« J’sais pas si t’as vu, mais
Agalloch vient de splitter...
- Keuwah ? Niaise-moi pas là, c’est sérieux ?
- Oui, John Haughm et le reste du groupe ont décidé de se séparer.
- Ô rage ! ô désespoir ! ô vieillesse ennemie ! N'ai-je donc tant vécu que pour...
- Ta gueule. Ils forment deux nouveaux groupes :
Pillorian et Khôrada.
- Ah ?
- Et d’ailleurs le premier album de
Pillorian est déjà sorti.
- .. ! »
Après ce dialogue interne dantesque, digne des plus grandes tragi-comédies du XVIIème siècle, de multiples écoutes d’
Obsidian Arc (c’est le nom de l’album) et une attente insoutenable (dans l’espoir que cette introduction se termine) plus tard, quel est le verdict ?
Pour ceux dans le fond qui n’auraient donc pas suivi,
Pillorian est formé sur les cendres d’
Agalloch, par John Haughm (chanteur, gratteux et principal compositeur du défunt groupe suscité) et de deux autres complices - Stephen Parker et Trevor Matthews, de leurs petits noms – respectivement à la Guitare/Basse et aux drums. A la surprise générale, le groupe nous jouera donc un
Dark/Black
Metal (c’est pas moi qui l’ai dit, c’est marqué sur la pochette), plus ou moins dans la même veine que ce que l’on pouvait écouter sur le dernier
Agalloch (The
Serpent & The
Sphere). Et à cet instant précis de la chronique, je sais que tant de questions vous taraudent : Est-ce que c’est juste la suite et au final, la même chose qu’
Agalloch ? Est-ce inspiré et digne de mes délicates oreilles ? De combien de grammes de farine ai-je besoin pour faire des crêpes ?
Sans suspens, répondons à ces questions.
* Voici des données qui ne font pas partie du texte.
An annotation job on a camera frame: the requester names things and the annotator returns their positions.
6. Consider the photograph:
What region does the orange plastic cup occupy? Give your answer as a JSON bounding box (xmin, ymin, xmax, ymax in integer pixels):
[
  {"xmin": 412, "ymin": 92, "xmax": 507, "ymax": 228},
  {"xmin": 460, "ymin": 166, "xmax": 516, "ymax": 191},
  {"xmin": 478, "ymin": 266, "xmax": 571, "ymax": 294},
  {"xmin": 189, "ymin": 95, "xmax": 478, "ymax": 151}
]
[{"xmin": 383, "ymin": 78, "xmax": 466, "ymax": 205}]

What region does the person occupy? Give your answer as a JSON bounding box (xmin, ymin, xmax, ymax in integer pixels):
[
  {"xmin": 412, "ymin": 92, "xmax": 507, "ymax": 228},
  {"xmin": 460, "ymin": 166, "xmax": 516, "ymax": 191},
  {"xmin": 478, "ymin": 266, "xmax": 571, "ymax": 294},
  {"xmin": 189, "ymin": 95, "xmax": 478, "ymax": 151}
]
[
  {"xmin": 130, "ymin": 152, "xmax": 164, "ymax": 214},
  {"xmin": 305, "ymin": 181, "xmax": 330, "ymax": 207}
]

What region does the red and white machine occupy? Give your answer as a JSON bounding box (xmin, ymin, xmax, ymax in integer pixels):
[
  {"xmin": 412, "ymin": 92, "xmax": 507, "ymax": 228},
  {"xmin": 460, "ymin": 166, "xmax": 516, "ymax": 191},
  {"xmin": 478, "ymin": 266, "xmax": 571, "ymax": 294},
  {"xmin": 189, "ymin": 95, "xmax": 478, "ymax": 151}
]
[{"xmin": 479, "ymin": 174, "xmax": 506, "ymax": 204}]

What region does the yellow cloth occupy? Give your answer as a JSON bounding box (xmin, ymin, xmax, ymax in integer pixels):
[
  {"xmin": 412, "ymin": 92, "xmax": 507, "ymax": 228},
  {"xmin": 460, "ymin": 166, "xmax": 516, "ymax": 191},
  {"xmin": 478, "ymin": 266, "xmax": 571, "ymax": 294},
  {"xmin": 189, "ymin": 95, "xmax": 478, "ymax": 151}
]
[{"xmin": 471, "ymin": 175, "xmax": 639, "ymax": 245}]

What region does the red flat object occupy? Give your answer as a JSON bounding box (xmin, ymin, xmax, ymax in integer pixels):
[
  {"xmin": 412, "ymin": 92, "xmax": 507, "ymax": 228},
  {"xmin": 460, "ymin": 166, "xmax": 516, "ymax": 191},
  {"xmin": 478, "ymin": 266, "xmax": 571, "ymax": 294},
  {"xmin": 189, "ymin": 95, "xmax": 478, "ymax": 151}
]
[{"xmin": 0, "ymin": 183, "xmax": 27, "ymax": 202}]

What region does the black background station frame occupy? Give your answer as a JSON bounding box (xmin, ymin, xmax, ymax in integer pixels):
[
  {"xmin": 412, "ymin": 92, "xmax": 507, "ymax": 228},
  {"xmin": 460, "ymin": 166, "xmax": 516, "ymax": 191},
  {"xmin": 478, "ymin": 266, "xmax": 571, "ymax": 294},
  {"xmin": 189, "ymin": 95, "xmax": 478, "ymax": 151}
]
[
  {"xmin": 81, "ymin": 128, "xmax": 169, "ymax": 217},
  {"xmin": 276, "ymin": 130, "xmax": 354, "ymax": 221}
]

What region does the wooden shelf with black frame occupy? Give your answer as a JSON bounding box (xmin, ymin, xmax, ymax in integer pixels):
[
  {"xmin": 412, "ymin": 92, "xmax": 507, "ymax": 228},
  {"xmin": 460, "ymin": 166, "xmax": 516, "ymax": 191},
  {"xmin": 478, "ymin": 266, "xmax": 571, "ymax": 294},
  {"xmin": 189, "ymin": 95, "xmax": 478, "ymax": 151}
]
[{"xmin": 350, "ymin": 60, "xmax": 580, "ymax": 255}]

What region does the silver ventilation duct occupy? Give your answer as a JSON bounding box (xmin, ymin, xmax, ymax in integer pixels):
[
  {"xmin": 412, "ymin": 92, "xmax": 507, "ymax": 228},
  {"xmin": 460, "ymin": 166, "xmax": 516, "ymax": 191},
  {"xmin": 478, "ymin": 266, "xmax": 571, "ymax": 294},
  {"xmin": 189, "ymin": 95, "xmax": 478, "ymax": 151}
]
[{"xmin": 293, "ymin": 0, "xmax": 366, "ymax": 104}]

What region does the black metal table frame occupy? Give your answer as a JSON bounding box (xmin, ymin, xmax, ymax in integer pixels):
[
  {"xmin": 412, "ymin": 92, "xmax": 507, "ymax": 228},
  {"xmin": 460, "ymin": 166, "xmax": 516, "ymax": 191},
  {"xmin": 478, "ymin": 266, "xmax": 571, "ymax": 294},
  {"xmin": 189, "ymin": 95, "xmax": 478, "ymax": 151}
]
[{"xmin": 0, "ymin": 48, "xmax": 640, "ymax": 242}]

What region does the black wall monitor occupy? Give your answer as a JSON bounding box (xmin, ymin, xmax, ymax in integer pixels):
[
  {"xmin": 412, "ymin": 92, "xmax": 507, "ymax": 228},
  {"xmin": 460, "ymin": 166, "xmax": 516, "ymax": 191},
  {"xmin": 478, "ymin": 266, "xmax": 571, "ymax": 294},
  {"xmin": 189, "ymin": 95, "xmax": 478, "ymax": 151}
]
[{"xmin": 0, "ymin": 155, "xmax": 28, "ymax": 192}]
Dans l’ordre : oui mais non, oui ça dépend, 300g pour 15 crêpes.
Des détails vous dites ?
De manière globale, on retrouve sur
Obsidian Arc sept titres de longueur moyenne : entre 6 et 8 minutes (donc plus court que ce qu’on pouvait trouver sur les dernières galettes d’
Agalloch, c’est important), et le même type de son que sur The
Serpent & The
Sphere : des guitares saturées avec un grain particulier, très organiques mais moins en avant dans le mixage, là où la batterie se fait un peu plus importante. Ces choix sonores donnent un cachet à la fois plus « Black » et plus mystique à la musique de
Pillorian, proche de ce qu’on pouvait entendre sur From Which Of This Oak (une des premières démos d’
Agalloch). On sent donc une volonté de l’oncle Haughm de retourner vers un son plus organique et plus noir, certains diront plus direct et plus naturel (« roots »), moins lumineux que ce à quoi nous étions habitués.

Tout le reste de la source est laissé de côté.